Can Bigfoot Andrew Cuomo Survive the New All-Blue Albany?

Bigfoot won. Big time.

Andrew Cuomo, buoyed by millions in vendor-donated campaign cash, effectively unopposed in New York’s two-party-in-name-only corruptocracy and unencumbered by anything approaching common civility, was elected governor of the Empire State for the third time Tuesday.

And Democrats did equally well virtually across the board Tuesday. New York is no longer merely a blue state, it’s a shimmering cobalt state — and is likely to remain so for some time.

So congrats to Cuomo and the Democrats; the people have chosen emphatically and predictably. Time will tell whether they acted wisely.

“The governor ran a campaign light on substance but heavy on hyperbolic criticism of President Trump.”

The governor ran a campaign light on substance but heavy on hyperbolic criticism of President Trump. This continued into his eyeball-bulging stem-winder of an acceptance speech Tuesday night — and so New Yorkers should expect more of it as Cuomo moves into a third term.

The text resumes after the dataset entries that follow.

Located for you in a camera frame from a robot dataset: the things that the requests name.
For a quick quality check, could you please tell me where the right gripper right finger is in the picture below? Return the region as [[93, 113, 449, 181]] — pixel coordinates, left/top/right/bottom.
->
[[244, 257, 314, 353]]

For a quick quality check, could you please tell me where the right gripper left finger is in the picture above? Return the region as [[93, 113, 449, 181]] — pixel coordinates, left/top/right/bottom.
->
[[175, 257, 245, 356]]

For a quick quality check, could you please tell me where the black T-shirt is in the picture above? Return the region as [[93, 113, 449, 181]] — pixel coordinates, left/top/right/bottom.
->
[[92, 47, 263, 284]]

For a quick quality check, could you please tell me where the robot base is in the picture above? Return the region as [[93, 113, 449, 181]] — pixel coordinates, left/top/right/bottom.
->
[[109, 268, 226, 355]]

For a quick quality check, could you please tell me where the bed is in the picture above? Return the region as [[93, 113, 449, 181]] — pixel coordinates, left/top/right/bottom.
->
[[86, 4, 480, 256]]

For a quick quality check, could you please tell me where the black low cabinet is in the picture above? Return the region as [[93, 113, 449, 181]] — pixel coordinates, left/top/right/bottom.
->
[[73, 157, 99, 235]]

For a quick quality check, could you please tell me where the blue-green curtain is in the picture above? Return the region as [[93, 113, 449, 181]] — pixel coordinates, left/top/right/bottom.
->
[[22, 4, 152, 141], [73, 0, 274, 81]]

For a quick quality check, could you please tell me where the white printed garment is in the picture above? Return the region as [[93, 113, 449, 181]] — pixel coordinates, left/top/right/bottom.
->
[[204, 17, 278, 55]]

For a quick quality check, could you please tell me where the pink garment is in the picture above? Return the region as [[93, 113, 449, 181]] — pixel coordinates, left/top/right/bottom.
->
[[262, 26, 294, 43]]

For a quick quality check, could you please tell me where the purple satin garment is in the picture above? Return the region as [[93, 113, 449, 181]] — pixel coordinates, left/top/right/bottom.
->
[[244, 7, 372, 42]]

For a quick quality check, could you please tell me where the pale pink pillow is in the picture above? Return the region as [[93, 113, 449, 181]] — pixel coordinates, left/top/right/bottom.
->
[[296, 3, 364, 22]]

For there are two major Election Day takeaways:

  • Trump thumping works in New York — the corollary being that nice guys no longer need try. So from now on, they won’t — and this will escalate the ugliness.
  • Honesty is no longer the best policy in the Empire State. The new standard is gamey-but-probably-not-prosecutable, and the $100 million campaign jackpot Cuomo raised over eight years — in large measure from donors seeking state contracts — becomes a starting point for the next guy.

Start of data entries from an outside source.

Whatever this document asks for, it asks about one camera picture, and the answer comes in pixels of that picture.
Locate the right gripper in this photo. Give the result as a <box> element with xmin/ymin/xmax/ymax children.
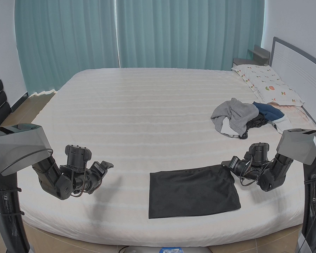
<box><xmin>221</xmin><ymin>156</ymin><xmax>250</xmax><ymax>179</ymax></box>

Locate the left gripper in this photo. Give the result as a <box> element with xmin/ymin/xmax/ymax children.
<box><xmin>84</xmin><ymin>161</ymin><xmax>114</xmax><ymax>193</ymax></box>

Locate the black T-shirt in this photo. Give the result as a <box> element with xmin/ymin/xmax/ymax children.
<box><xmin>148</xmin><ymin>164</ymin><xmax>241</xmax><ymax>219</ymax></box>

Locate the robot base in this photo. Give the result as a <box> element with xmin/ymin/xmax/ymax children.
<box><xmin>121</xmin><ymin>245</ymin><xmax>190</xmax><ymax>253</ymax></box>

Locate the pile of clothes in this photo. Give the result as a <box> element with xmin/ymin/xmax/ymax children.
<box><xmin>210</xmin><ymin>98</ymin><xmax>291</xmax><ymax>140</ymax></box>

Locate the bed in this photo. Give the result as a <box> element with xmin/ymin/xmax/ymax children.
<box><xmin>16</xmin><ymin>37</ymin><xmax>316</xmax><ymax>247</ymax></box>

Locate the white printed pillow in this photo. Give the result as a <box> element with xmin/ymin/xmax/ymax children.
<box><xmin>231</xmin><ymin>64</ymin><xmax>304</xmax><ymax>107</ymax></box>

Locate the grey bedside table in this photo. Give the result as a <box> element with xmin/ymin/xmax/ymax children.
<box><xmin>233</xmin><ymin>44</ymin><xmax>270</xmax><ymax>67</ymax></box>

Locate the blue-green curtain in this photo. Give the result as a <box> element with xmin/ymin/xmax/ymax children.
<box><xmin>14</xmin><ymin>0</ymin><xmax>121</xmax><ymax>94</ymax></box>
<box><xmin>116</xmin><ymin>0</ymin><xmax>265</xmax><ymax>70</ymax></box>

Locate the black cable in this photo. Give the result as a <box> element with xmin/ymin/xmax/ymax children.
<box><xmin>0</xmin><ymin>148</ymin><xmax>53</xmax><ymax>188</ymax></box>
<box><xmin>240</xmin><ymin>176</ymin><xmax>259</xmax><ymax>186</ymax></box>

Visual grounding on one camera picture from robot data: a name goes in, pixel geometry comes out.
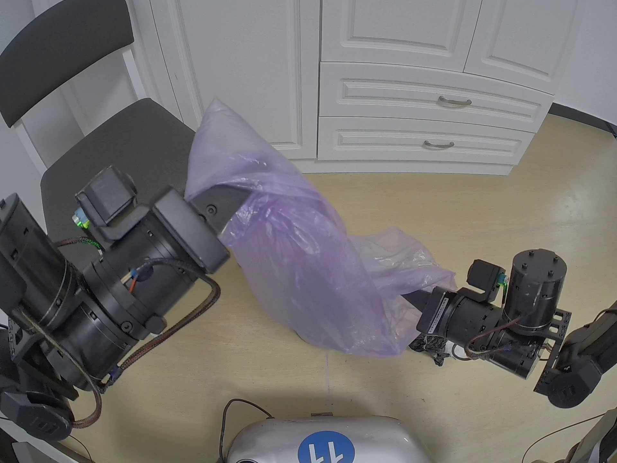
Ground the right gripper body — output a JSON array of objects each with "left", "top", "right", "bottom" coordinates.
[{"left": 417, "top": 285, "right": 508, "bottom": 352}]

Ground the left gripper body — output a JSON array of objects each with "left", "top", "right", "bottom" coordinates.
[{"left": 84, "top": 186, "right": 229, "bottom": 341}]

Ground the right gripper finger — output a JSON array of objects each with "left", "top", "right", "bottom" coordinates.
[{"left": 400, "top": 291, "right": 434, "bottom": 313}]

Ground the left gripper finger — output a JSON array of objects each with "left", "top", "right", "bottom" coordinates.
[{"left": 190, "top": 184, "right": 254, "bottom": 235}]

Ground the black plastic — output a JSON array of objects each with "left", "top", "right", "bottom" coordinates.
[{"left": 410, "top": 335, "right": 451, "bottom": 368}]

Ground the purple plastic bag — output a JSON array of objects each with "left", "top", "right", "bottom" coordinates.
[{"left": 184, "top": 97, "right": 458, "bottom": 357}]

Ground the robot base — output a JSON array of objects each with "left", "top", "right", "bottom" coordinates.
[{"left": 227, "top": 415, "right": 425, "bottom": 463}]

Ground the white chair with grey cushions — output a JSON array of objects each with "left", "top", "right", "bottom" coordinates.
[{"left": 0, "top": 0, "right": 203, "bottom": 240}]

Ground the white wardrobe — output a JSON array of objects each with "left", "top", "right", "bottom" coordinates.
[{"left": 29, "top": 0, "right": 598, "bottom": 177}]

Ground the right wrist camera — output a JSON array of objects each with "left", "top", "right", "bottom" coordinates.
[{"left": 467, "top": 259, "right": 508, "bottom": 304}]

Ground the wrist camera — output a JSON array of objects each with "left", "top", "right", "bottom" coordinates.
[
  {"left": 75, "top": 166, "right": 148, "bottom": 250},
  {"left": 467, "top": 259, "right": 508, "bottom": 304}
]

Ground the black cable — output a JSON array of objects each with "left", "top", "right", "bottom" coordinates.
[
  {"left": 525, "top": 413, "right": 605, "bottom": 463},
  {"left": 219, "top": 399, "right": 276, "bottom": 463},
  {"left": 72, "top": 259, "right": 222, "bottom": 428}
]

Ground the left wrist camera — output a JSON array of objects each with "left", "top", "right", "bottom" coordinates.
[{"left": 75, "top": 166, "right": 148, "bottom": 250}]

Neither is a healthy development.

Be that as it may, now comes another payday. And while elsewhere the victors traditionally collect the spoils, in New York it’s the spoilers who usually wind up the victors.

Tuesday was no different.

Here’s just one example: Local 1199/SEIU, New York’s premier health care workers union, has long lavished cash, organizational infrastructure and campaign foot soldiers on Cuomo. It endorsed him over insurgent gadfly Cynthia Nixon in this year’s Democratic primary — and now it will luxuriate in a multibillion-dollar infusion of new cash into the state’s Medicaid program, instigated by Cuomo and announced by the administration 96 hours before the polls opened.

So expect single-payer health insurance — an 1199 priority — to become a thing in New York. Because it’s a fact that nobody quids a pro quo quite like Andrew Cuomo, a man bred to the state’s what’s-in-it-for-me political ethic.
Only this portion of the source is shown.